Настороженное лицо отшельника чуть смягчилось.
— Это и мой любимый герой, — продолжал адепт, усаживаясь в тени скального карниза. — Помнишь? Его едва не прикончили в детстве: царь Канса, получив предсказание, что некий младенец из города Матхуры вырастет и убьет его, велел перебить всех новорожденных в этом городе. Но Кришна все-таки спасся, стал взрослым и убил злого царя… Знаешь, и о тебе уже ходит подобная легенда! Люди считают, что ты должен расправиться с тетрархом [24] …
24
Тетрарх —
— Но зачем? Я никого не собираюсь убивать. Мне бы хотелось установить на земле закон любви…
— Прекрасно! Великолепно! — поднял палец обрадованный адепт. — Как раз об этом я и хотел с тобой поговорить. Хочешь, чтобы люди полюбили друг друга, перестали насильничать и теснить слабых? Обратись к самым простым человеческим чувствам. Голод! Смотри, сколько кругом голодных. Накорми их, и любовь просто затопит землю!..
— Как, как я смогу это сделать?.. — горько вздохнул Еcce. — Вся Иудея — сплошные камни и песок…
— Только решись, — вкрадчиво заговорил черный адепт. — Объяви своим… наставникам, что ты выходишь из-под их опеки, и мы дадим тебе силу сделать песок и камни плодородными. Здесь будет колоситься пшеница, вырастут финиковые пальмы…
— Мало дать хлеб голодным, — кротко, но твердо сказал юноша. — Хлеб этот должен быть чист. Во имя ли Господа и правды Его накормлю я людей?..
— Значит, пусть лучше голодают? — резко спросил гость. — Пусть гибнут дети, и матери тщетно выжимают молоко из пустых сосцов своих?!
— Кровь свою отдал бы я за них, — был тихий ответ. — Но вечные муки души — не горше ли смерти тела?.. Не только хлебом должен жить человек, но и словом, и мыслью, идущими от Бога.
— Хорошо, — дернув желваками, сказал адепт. — Проповедуй свое… то есть, Божье слово, учи их великим истинам. Но виден ли свет свечи, горящей под спудом? Нет, свечу надо поставить на высокий подсвечник! Чтобы вести за собою народы, нужны власть и могущество.
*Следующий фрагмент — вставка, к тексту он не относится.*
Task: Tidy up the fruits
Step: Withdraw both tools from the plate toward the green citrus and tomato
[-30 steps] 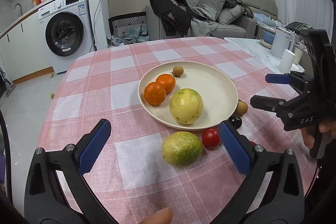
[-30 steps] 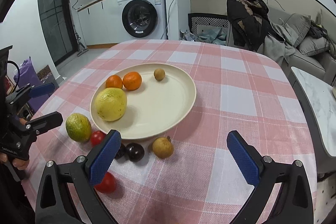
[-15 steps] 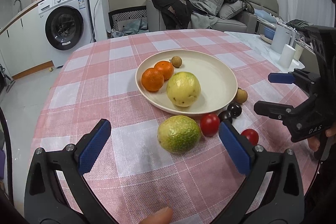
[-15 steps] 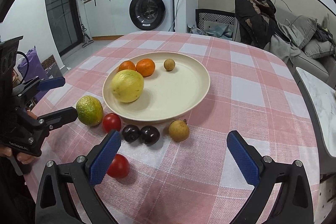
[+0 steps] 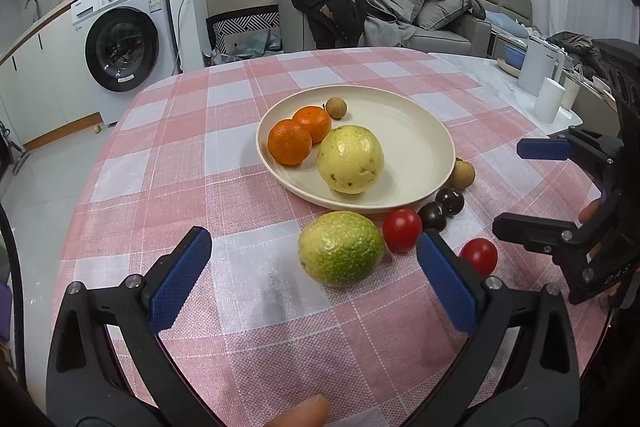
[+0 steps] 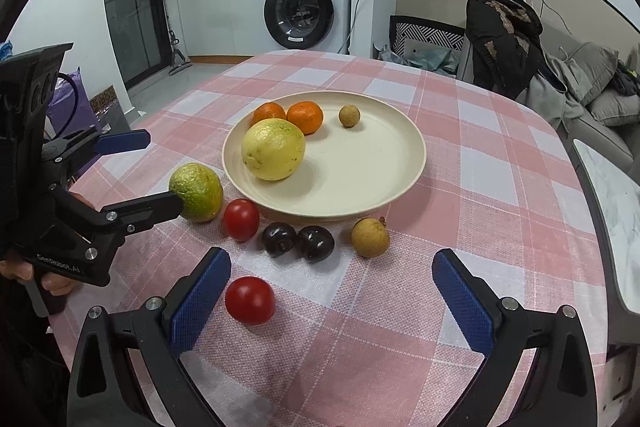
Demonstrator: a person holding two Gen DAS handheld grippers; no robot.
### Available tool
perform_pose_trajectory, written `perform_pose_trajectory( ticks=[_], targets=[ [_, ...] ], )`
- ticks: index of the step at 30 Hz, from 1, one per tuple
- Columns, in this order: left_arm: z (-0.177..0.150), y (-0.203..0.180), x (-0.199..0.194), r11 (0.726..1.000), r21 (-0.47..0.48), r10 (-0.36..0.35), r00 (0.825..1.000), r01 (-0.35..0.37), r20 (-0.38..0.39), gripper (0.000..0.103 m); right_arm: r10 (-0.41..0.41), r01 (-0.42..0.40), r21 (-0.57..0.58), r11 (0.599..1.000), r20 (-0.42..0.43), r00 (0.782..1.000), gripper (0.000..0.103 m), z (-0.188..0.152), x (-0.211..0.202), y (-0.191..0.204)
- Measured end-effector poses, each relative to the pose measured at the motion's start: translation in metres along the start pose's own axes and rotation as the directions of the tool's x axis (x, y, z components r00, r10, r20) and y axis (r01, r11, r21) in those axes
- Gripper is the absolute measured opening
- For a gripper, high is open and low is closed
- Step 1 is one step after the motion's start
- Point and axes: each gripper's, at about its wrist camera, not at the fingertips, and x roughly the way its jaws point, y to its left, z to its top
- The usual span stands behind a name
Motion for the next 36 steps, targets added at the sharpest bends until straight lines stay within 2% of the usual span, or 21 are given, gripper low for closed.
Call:
perform_pose_trajectory(
  ticks=[14, 22, 32, 34, 36],
  targets=[
    [0.000, 0.003, 0.003, 1.000, 0.001, 0.014, 1.000, -0.014, -0.024, 0.102, 0.011, -0.012, -0.026, 1.000, -0.034, 0.999, 0.103, -0.002, 0.006, 0.004],
    [-0.003, 0.006, 0.013, 1.000, -0.006, 0.025, 0.998, -0.026, -0.055, 0.102, 0.046, -0.053, -0.085, 0.995, -0.086, 0.995, 0.103, -0.010, 0.018, 0.018],
    [-0.007, 0.003, 0.023, 1.000, 0.000, 0.015, 0.996, -0.015, -0.091, 0.102, 0.102, -0.115, -0.101, 0.988, -0.125, 0.987, 0.102, -0.017, 0.022, 0.026],
    [-0.008, 0.003, 0.024, 1.000, 0.000, 0.013, 0.995, -0.013, -0.098, 0.102, 0.119, -0.133, -0.099, 0.986, -0.131, 0.984, 0.097, -0.017, 0.023, 0.026],
    [-0.008, 0.002, 0.026, 1.000, 0.000, 0.011, 0.995, -0.011, -0.100, 0.102, 0.137, -0.151, -0.097, 0.984, -0.139, 0.981, 0.083, -0.018, 0.023, 0.027]
  ],
)
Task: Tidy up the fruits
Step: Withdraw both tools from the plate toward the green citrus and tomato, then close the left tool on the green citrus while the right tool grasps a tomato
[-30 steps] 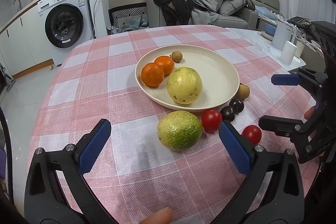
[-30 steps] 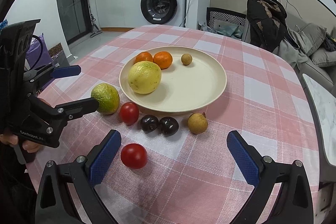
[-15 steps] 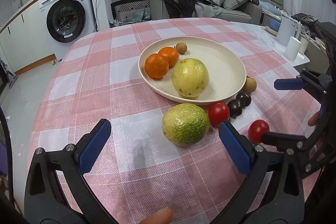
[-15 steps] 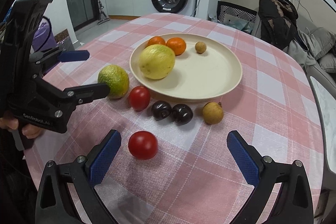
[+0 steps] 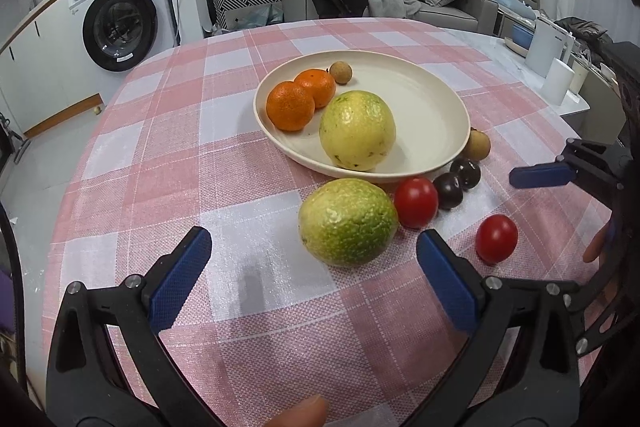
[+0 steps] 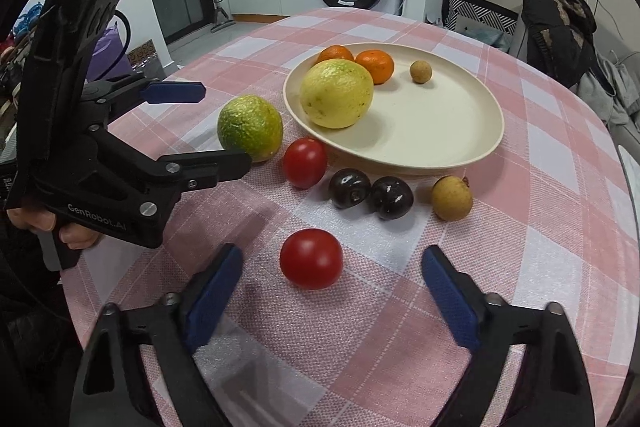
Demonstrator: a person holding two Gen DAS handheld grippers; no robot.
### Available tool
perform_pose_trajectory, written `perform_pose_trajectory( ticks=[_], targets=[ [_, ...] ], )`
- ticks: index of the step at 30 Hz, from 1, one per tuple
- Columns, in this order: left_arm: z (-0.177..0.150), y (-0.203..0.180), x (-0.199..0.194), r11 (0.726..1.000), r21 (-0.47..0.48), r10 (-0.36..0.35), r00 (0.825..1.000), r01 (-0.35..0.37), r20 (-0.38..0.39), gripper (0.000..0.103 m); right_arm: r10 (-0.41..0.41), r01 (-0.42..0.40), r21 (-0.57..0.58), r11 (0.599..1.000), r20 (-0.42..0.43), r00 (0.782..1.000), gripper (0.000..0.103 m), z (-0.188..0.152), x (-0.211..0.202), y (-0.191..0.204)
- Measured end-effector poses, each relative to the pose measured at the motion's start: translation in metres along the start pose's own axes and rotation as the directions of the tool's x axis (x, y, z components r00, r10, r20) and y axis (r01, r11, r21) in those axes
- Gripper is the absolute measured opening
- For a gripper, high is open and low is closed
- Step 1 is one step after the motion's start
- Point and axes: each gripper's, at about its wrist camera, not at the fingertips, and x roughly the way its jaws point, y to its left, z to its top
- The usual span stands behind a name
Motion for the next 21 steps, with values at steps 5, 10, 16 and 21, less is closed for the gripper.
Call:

Хочешь открыть школы в каждом городе? Хочешь, чтобы твои слова размножили переписчики в тысячах книг? Стань царем, как Кришна! — Увлекшись, адепт вскочил, подсел к юноше, обнял его за тощие плечи и горячо зашептал: — Да не паршивым тетрархом, куклою на руке прокуратора [25] , — стань принцепсом [26] Ромы! Тиберий едва держится на троне — покойному Августу он всего лишь пасынок. Его племянничек, Германик, парень честолюбивый и командует рейнскими легионами. С помощью этих легионов можно вышибить Тиберия, а потом… В общем, это наше дело. Тебе стоит сказать сейчас одно слово — «да», и через год ты Цезарь. Неплохо для сына еврейского плотника, а?..
25
Прокуратор — в данном случае, римский наместник Иудеи, Самарии и Идумеи.
26
Принцепс — официальный титул римского императора.
Ессе деликатно высвободился из объятий гостя.
— Твои слова заманивают и дразнят, чужеземец. Меня предупреждали, что посланцы Меру коварны…
— Но разве я предлагаю что-нибудь дурное? Ты же хочешь улучшить жизнь для всех бедных, гонимых, несчастных. А кто это сделает лучше, чем повелитель мира?!
— Нет, — покачал головою отшельник. — Такой путь не для меня. На крови поставишь ты мой престол, на обмане и предательстве. Мне ли перешагивать через трупы Тиберия и Германика, сталкивать меж собою армии? Бог отвернется от меня, Великодушные изгонят из своей среды. Как ты не понимаешь? Давая помощь из рук, обагренных кровью, я тем самым развращу людей, смешаю для них понятия добра и зла. Пусть лучше будут бедны, но не приемлют благ, добытых преступлением.